┌─ Data excerpts
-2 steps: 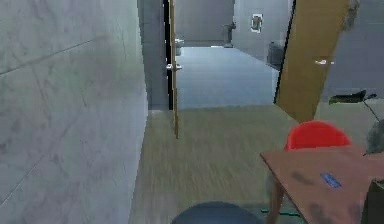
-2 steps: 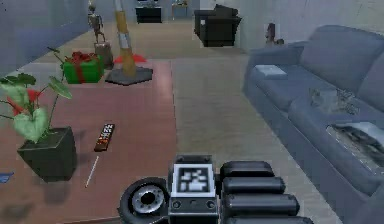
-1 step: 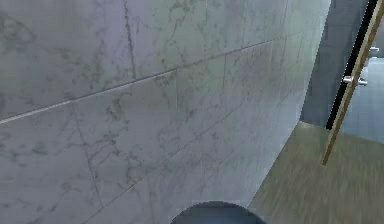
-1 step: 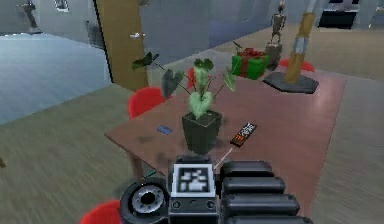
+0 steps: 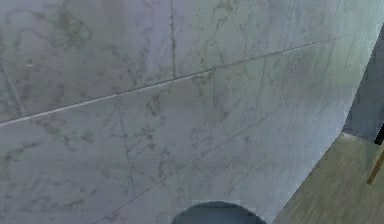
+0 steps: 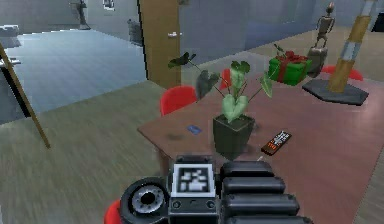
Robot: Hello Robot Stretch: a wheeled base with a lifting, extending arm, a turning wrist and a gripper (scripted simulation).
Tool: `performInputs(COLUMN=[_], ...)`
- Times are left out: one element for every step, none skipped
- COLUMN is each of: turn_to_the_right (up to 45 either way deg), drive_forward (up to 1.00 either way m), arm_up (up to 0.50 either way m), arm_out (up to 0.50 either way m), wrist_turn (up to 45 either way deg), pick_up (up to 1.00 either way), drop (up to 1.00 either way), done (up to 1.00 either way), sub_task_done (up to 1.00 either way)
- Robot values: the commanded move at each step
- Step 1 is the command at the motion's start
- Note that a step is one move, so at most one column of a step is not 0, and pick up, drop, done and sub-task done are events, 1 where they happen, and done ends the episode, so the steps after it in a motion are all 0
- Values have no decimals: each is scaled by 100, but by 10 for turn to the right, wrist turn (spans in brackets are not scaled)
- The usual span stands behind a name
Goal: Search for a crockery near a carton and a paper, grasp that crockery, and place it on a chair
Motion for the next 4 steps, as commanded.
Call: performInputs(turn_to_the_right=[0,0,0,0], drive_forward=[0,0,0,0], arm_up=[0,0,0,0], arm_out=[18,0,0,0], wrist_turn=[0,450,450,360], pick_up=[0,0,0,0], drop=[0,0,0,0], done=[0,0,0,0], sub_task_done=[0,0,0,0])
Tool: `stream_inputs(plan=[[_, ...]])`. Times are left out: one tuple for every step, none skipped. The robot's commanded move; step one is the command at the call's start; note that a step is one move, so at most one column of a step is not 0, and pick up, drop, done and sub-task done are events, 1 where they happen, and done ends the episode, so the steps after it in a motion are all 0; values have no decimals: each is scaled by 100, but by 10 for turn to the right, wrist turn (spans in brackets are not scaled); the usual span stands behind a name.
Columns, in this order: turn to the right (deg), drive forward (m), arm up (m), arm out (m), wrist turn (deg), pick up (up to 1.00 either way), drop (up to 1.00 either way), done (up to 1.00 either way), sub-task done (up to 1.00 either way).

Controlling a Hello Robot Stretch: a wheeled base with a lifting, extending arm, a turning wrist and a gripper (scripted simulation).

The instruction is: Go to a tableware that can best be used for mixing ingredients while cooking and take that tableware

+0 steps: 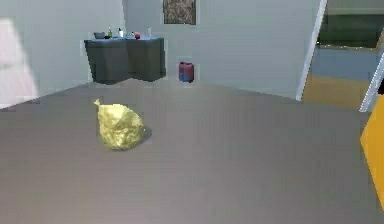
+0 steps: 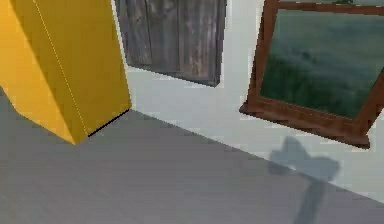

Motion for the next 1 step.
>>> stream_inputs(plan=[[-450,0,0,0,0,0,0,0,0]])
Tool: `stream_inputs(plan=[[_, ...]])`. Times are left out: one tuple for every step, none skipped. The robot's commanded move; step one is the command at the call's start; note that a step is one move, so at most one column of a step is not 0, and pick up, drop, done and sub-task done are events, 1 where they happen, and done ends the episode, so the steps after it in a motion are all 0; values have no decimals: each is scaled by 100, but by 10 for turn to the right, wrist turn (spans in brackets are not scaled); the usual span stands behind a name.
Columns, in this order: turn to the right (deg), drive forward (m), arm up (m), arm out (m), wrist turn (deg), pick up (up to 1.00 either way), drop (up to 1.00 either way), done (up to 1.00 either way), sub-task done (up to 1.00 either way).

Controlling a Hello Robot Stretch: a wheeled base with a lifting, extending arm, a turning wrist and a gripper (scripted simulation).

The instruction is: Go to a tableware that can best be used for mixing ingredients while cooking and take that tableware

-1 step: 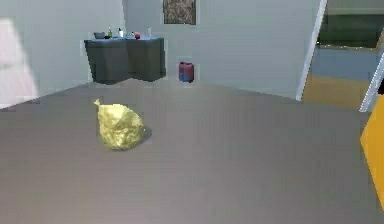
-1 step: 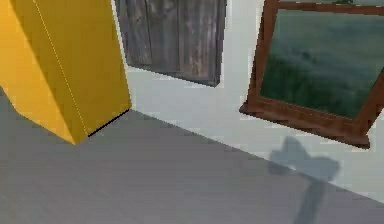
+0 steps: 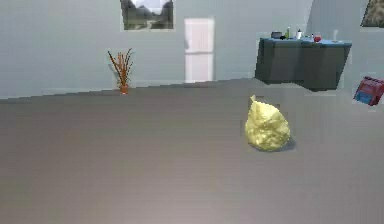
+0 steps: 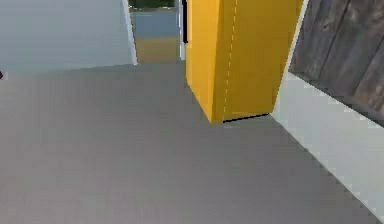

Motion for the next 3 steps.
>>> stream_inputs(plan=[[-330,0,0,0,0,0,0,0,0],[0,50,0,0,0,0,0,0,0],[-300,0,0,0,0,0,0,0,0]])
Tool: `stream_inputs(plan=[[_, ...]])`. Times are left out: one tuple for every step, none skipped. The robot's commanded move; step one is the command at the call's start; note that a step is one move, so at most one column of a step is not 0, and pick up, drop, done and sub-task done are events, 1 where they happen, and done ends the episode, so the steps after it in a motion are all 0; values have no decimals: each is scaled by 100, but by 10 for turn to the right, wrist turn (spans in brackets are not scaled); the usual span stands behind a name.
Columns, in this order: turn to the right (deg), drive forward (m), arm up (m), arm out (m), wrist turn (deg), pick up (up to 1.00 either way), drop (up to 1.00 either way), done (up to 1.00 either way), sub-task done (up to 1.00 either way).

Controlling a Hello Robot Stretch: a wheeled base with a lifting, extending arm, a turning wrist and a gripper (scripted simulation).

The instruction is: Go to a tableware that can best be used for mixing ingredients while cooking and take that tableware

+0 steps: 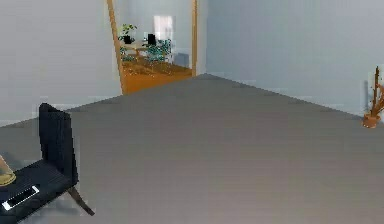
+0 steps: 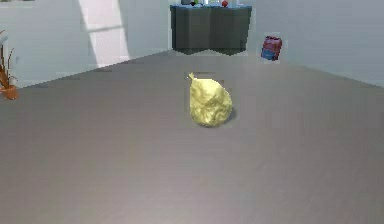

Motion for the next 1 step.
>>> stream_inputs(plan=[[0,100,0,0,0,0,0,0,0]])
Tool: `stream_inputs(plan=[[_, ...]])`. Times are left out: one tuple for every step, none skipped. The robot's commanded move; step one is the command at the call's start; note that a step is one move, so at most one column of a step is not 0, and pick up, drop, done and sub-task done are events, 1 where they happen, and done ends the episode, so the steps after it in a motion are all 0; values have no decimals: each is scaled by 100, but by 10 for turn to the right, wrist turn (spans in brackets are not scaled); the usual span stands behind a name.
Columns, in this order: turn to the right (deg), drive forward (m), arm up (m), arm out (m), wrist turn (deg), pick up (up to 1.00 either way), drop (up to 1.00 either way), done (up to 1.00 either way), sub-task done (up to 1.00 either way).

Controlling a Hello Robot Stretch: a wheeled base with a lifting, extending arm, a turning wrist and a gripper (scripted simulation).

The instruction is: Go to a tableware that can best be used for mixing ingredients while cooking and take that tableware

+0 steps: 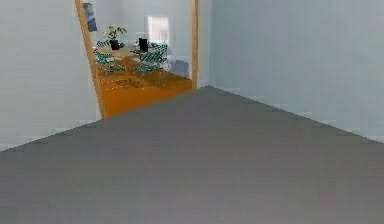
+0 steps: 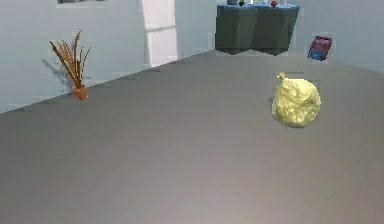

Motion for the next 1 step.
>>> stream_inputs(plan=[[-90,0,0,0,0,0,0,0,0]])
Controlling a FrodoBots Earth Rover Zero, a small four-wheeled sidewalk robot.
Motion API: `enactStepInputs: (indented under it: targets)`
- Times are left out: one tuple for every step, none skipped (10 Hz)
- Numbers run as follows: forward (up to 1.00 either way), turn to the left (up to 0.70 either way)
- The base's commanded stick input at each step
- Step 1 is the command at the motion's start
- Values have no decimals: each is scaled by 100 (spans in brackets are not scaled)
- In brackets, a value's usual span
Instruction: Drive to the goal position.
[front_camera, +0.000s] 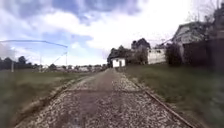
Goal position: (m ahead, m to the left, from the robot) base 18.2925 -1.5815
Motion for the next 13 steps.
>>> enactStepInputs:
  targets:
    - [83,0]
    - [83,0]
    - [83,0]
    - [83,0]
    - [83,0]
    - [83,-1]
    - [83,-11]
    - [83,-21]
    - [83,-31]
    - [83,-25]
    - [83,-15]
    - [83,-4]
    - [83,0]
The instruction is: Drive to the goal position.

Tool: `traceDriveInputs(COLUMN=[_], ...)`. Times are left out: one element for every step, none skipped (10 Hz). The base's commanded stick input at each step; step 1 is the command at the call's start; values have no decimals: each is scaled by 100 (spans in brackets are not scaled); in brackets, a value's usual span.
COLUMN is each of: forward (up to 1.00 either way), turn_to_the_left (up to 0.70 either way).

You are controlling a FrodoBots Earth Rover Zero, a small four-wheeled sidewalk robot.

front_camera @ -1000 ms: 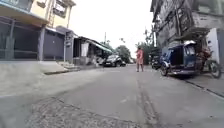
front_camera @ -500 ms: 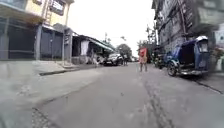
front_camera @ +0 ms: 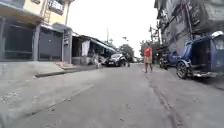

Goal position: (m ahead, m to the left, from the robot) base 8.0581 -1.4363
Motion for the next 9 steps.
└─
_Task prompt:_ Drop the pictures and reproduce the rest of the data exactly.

_Expected answer:_
-2 steps: 
-2 steps: 
-1 step: 
-1 step: 
+0 steps: 
+0 steps: 
Robot: Hello Robot Stretch: a wheeled base with a lifting, extending arm, a turning wrist and a gripper (scripted simulation).
Tool: `performInputs(COLUMN=[_], ...)`
- Times are left out: one element for every step, none skipped
- COLUMN is each of: turn_to_the_right (up to 45 either way deg), drive_forward (up to 1.00 either way m), arm_up (up to 0.50 either way m), arm_out (up to 0.50 either way m), wrist_turn (up to 45 either way deg), pick_up (up to 1.00 either way), drop (up to 1.00 either way), done (up to 1.00 either way), sub_task_done (up to 1.00 either way)
- Robot values: the commanded move at each step
- Step 1 is the command at the motion's start
- Note that a step is one move, so at most one column of a step is not 0, and pick up, drop, done and sub-task done are events, 1 where they happen, and done ends the episode, so the steps after it in a motion are all 0
- Values have no decimals: each is scaled by 100, but by 10 for turn to the right, wrist turn (spans in brackets are not scaled)
- The usual span stands behind a name
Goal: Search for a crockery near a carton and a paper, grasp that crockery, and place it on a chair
Motion for the next 4 steps, as commanded.
Call: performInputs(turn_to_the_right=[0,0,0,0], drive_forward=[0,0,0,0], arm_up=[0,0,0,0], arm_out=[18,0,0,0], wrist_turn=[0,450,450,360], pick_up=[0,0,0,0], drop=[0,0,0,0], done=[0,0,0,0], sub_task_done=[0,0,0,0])
Tool: `stream_inputs(plan=[[_, ...]])`. Times are left out: one tuple for every step, none skipped. The robot's commanded move; step one is the command at the call's start; note that a step is one move, so at most one column of a step is not 0, and pick up, drop, done and sub-task done are events, 1 where they happen, and done ends the episode, so the steps after it in a motion are all 0; values have no decimals: each is scaled by 100, but by 10 for turn to the right, wrist turn (spans in brackets are not scaled); the usual span stands behind a name.
Columns, in this order: turn to the right (deg), drive forward (m), arm up (m), arm out (m), wrist turn (deg), pick up (up to 1.00 either way), drop (up to 1.00 either way), done (up to 1.00 either way), sub-task done (up to 1.00 either way).

Controlling a Hello Robot Stretch: a wheeled base with a lifting, extending arm, a turning wrist and a gripper (scripted simulation).

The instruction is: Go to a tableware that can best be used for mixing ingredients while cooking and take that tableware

+0 steps: 
+0 steps: 

Motion for the next 1 step.
>>> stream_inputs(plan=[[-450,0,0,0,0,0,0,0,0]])
Tool: `stream_inputs(plan=[[_, ...]])`. Times are left out: one tuple for every step, none skipped. The robot's commanded move; step one is the command at the call's start; note that a step is one move, so at most one column of a step is not 0, and pick up, drop, done and sub-task done are events, 1 where they happen, and done ends the episode, so the steps after it in a motion are all 0; values have no decimals: each is scaled by 100, but by 10 for turn to the right, wrist turn (spans in brackets are not scaled); the usual span stands behind a name.
Columns, in this order: turn to the right (deg), drive forward (m), arm up (m), arm out (m), wrist turn (deg), pick up (up to 1.00 either way), drop (up to 1.00 either way), done (up to 1.00 either way), sub-task done (up to 1.00 either way).

Controlling a Hello Robot Stretch: a wheeled base with a lifting, extending arm, a turning wrist and a gripper (scripted simulation).

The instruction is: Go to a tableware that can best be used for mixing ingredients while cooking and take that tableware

-1 step: 
-1 step: 
+0 steps: 
+0 steps: 

Motion for the next 3 steps.
>>> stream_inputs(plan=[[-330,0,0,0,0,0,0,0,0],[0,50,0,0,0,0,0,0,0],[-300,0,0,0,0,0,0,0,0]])
Tool: `stream_inputs(plan=[[_, ...]])`. Times are left out: one tuple for every step, none skipped. The robot's commanded move; step one is the command at the call's start; note that a step is one move, so at most one column of a step is not 0, and pick up, drop, done and sub-task done are events, 1 where they happen, and done ends the episode, so the steps after it in a motion are all 0; values have no decimals: each is scaled by 100, but by 10 for turn to the right, wrist turn (spans in brackets are not scaled); the usual span stands behind a name.
Columns, in this order: turn to the right (deg), drive forward (m), arm up (m), arm out (m), wrist turn (deg), pick up (up to 1.00 either way), drop (up to 1.00 either way), done (up to 1.00 either way), sub-task done (up to 1.00 either way).

Controlling a Hello Robot Stretch: a wheeled base with a lifting, extending arm, a turning wrist and a gripper (scripted simulation).

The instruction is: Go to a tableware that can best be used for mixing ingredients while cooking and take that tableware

+0 steps: 
+0 steps: 

Motion for the next 1 step.
>>> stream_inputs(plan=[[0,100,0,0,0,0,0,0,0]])
Tool: `stream_inputs(plan=[[_, ...]])`. Times are left out: one tuple for every step, none skipped. The robot's commanded move; step one is the command at the call's start; note that a step is one move, so at most one column of a step is not 0, and pick up, drop, done and sub-task done are events, 1 where they happen, and done ends the episode, so the steps after it in a motion are all 0; values have no decimals: each is scaled by 100, but by 10 for turn to the right, wrist turn (spans in brackets are not scaled); the usual span stands behind a name.
Columns, in this order: turn to the right (deg), drive forward (m), arm up (m), arm out (m), wrist turn (deg), pick up (up to 1.00 either way), drop (up to 1.00 either way), done (up to 1.00 either way), sub-task done (up to 1.00 either way).

Controlling a Hello Robot Stretch: a wheeled base with a lifting, extending arm, a turning wrist and a gripper (scripted simulation).

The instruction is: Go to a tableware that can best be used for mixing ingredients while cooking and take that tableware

+0 steps: 
+0 steps: 

Motion for the next 1 step.
>>> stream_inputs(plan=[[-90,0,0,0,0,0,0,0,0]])
Controlling a FrodoBots Earth Rover Zero, a small four-wheeled sidewalk robot.
Motion API: `enactStepInputs: (indented under it: targets)`
- Times are left out: one tuple for every step, none skipped (10 Hz)
- Numbers run as follows: forward (up to 1.00 either way), turn to the left (up to 0.70 either way)
- The base's commanded stick input at each step
- Step 1 is the command at the motion's start
- Values have no decimals: each is scaled by 100 (spans in brackets are not scaled)
- In brackets, a value's usual span
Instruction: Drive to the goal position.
[front_camera, +0.000s] 
Goal position: (m ahead, m to the left, from the robot) base 18.2925 -1.5815
Motion for the next 13 steps.
>>> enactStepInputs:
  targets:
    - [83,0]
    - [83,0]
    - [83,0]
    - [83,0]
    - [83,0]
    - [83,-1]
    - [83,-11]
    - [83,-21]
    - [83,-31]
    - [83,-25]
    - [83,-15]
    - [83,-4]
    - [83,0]
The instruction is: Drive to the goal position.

Tool: `traceDriveInputs(COLUMN=[_], ...)`. Times are left out: one element for every step, none skipped (10 Hz). The base's commanded stick input at each step; step 1 is the command at the call's start; values have no decimals: each is scaled by 100 (spans in brackets are not scaled); in brackets, a value's usual span.
COLUMN is each of: forward (up to 1.00 either way), turn_to_the_left (up to 0.70 either way).

You are controlling a FrodoBots Earth Rover Zero, a small four-wheeled sidewalk robot.

front_camera @ -1000 ms: 
front_camera @ -500 ms: 
front_camera @ +0 ms: 

Goal position: (m ahead, m to the left, from the robot) base 8.0581 -1.4363
Motion for the next 9 steps.

Nothing else is required to complete this exercise.